• WHAT NEEDS TO BE DONE: Repeat, without any change, the entries presented below.

• INPUT FOR THIS TASK:
..........
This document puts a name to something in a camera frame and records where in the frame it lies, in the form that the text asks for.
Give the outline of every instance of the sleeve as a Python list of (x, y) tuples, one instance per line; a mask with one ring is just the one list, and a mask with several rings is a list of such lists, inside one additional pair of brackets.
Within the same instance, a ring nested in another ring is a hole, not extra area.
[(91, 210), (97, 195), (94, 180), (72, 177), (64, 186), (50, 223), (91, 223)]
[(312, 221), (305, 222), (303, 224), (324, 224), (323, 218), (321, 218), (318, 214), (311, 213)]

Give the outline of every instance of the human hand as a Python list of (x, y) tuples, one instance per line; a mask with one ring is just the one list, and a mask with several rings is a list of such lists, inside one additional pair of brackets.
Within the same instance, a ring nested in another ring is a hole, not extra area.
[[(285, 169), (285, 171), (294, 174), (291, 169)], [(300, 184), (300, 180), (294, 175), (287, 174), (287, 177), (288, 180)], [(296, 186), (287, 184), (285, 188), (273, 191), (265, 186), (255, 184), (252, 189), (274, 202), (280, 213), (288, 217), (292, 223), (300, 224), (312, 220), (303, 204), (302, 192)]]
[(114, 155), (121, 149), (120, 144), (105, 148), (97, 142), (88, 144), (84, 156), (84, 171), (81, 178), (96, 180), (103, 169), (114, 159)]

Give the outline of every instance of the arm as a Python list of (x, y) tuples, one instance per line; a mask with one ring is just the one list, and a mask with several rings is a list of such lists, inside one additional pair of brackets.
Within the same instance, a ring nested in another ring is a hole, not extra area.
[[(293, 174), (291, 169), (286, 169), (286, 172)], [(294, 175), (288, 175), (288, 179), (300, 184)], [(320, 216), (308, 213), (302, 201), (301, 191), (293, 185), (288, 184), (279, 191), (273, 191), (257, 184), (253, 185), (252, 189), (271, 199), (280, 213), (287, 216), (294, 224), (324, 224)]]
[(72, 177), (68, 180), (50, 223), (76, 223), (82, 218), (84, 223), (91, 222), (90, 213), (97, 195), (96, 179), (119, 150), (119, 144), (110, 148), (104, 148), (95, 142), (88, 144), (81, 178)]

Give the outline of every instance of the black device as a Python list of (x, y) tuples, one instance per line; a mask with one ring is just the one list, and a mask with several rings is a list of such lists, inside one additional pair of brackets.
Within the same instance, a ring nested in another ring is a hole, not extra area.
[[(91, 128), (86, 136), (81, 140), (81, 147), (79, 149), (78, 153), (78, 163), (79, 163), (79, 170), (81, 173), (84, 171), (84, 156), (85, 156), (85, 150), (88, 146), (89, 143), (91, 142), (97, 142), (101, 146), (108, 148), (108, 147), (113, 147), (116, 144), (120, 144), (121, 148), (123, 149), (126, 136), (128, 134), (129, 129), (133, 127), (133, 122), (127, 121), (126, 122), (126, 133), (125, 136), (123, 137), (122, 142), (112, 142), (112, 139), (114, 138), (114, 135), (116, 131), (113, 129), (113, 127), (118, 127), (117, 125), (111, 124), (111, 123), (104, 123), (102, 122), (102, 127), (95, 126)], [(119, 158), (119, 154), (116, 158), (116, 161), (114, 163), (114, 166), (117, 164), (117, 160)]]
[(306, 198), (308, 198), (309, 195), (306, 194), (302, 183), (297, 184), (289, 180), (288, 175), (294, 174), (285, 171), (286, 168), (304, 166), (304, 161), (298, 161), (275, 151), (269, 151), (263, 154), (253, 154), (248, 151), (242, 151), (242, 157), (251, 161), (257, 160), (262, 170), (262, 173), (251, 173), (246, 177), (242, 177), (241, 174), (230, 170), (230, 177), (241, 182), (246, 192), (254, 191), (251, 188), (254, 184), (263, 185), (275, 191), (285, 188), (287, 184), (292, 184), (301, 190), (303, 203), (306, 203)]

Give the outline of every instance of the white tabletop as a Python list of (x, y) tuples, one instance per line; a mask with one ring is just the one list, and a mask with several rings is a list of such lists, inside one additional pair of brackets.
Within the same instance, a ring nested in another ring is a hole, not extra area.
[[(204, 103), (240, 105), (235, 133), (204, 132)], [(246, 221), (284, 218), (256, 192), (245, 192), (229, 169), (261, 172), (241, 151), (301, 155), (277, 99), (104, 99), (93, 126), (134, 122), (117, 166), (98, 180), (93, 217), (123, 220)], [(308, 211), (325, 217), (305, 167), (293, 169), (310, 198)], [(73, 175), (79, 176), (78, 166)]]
..........
• ANSWER AREA:
This document puts a name to something in a camera frame and records where in the frame it lies, in the form that the text asks for.
Give the outline of every instance of the sleeve as a Python list of (x, y) tuples, one instance per line; a mask with one ring is just the one list, and a mask with several rings is a list of such lists, inside one additional pair of brackets.
Within the same instance, a ring nested in another ring is a hole, not extra area.
[(91, 210), (97, 195), (94, 180), (72, 177), (64, 186), (50, 223), (91, 223)]
[(312, 221), (305, 222), (303, 224), (324, 224), (323, 218), (321, 218), (318, 214), (311, 213)]

Give the outline of every instance of the human hand as a Python list of (x, y) tuples, one instance per line; a mask with one ring is just the one list, and a mask with several rings is a list of such lists, inside one additional pair of brackets.
Within the same instance, a ring nested in another ring is a hole, not extra area.
[[(285, 169), (285, 171), (294, 174), (291, 169)], [(300, 184), (300, 180), (294, 175), (287, 174), (287, 177), (288, 180)], [(296, 186), (287, 184), (285, 188), (273, 191), (265, 186), (255, 184), (252, 189), (274, 202), (280, 213), (288, 217), (292, 223), (300, 224), (312, 220), (303, 204), (302, 192)]]
[(114, 155), (121, 149), (120, 144), (105, 148), (97, 142), (88, 144), (84, 156), (84, 171), (81, 178), (96, 180), (103, 169), (114, 159)]

Give the outline of every instance of the arm as a Python list of (x, y) tuples, one instance per line; a mask with one ring is just the one list, and a mask with several rings is a list of such lists, inside one additional pair of brackets.
Within the same instance, a ring nested in another ring is a hole, not extra area.
[[(293, 174), (291, 169), (286, 169), (286, 172)], [(294, 175), (288, 175), (288, 179), (300, 184)], [(320, 216), (308, 213), (302, 201), (301, 191), (293, 185), (288, 184), (279, 191), (273, 191), (257, 184), (253, 185), (252, 189), (271, 199), (280, 213), (287, 216), (294, 224), (324, 224)]]
[(72, 177), (68, 180), (50, 223), (76, 223), (82, 218), (84, 223), (91, 222), (90, 213), (97, 195), (96, 179), (119, 150), (119, 144), (110, 148), (104, 148), (95, 142), (88, 144), (81, 178)]

Give the outline of every instance of the black device as a Python list of (x, y) tuples, one instance per line; a mask with one ring is just the one list, and a mask with several rings is a list of such lists, inside one additional pair of brackets.
Within the same instance, a ring nested in another ring is a hole, not extra area.
[[(91, 128), (86, 136), (81, 140), (81, 147), (79, 149), (78, 153), (78, 163), (79, 163), (79, 170), (81, 173), (84, 171), (84, 156), (85, 156), (85, 150), (88, 146), (89, 143), (91, 142), (97, 142), (101, 146), (108, 148), (108, 147), (113, 147), (116, 144), (120, 144), (121, 148), (123, 149), (126, 136), (128, 134), (129, 129), (133, 127), (133, 122), (127, 121), (126, 122), (126, 133), (125, 136), (123, 137), (122, 142), (112, 142), (112, 139), (114, 138), (114, 135), (116, 131), (113, 129), (113, 127), (118, 127), (117, 125), (111, 124), (111, 123), (104, 123), (102, 122), (102, 127), (95, 126)], [(119, 158), (119, 154), (116, 158), (116, 161), (114, 163), (114, 166), (117, 164), (117, 160)]]
[(306, 198), (308, 198), (309, 195), (306, 194), (302, 183), (297, 184), (289, 180), (288, 175), (294, 174), (285, 171), (286, 168), (304, 166), (304, 161), (298, 161), (275, 151), (269, 151), (263, 154), (253, 154), (248, 151), (242, 151), (242, 157), (251, 161), (257, 160), (262, 170), (262, 173), (251, 173), (246, 177), (242, 177), (241, 174), (230, 170), (230, 177), (241, 182), (246, 192), (254, 191), (251, 188), (254, 184), (263, 185), (275, 191), (285, 188), (287, 184), (292, 184), (301, 190), (303, 203), (306, 203)]

Give the outline of every instance of the white tabletop as a Python list of (x, y) tuples, one instance per line; a mask with one ring is just the one list, and a mask with several rings is a list of such lists, inside one additional pair of brackets.
Within the same instance, a ring nested in another ring is a hole, not extra area.
[[(204, 103), (240, 105), (235, 133), (204, 132)], [(246, 221), (284, 218), (256, 192), (245, 192), (229, 169), (261, 172), (241, 151), (301, 155), (277, 99), (104, 99), (93, 126), (134, 122), (117, 166), (98, 180), (93, 217), (123, 220)], [(308, 211), (325, 217), (305, 167), (293, 169), (310, 198)], [(73, 175), (79, 176), (78, 166)]]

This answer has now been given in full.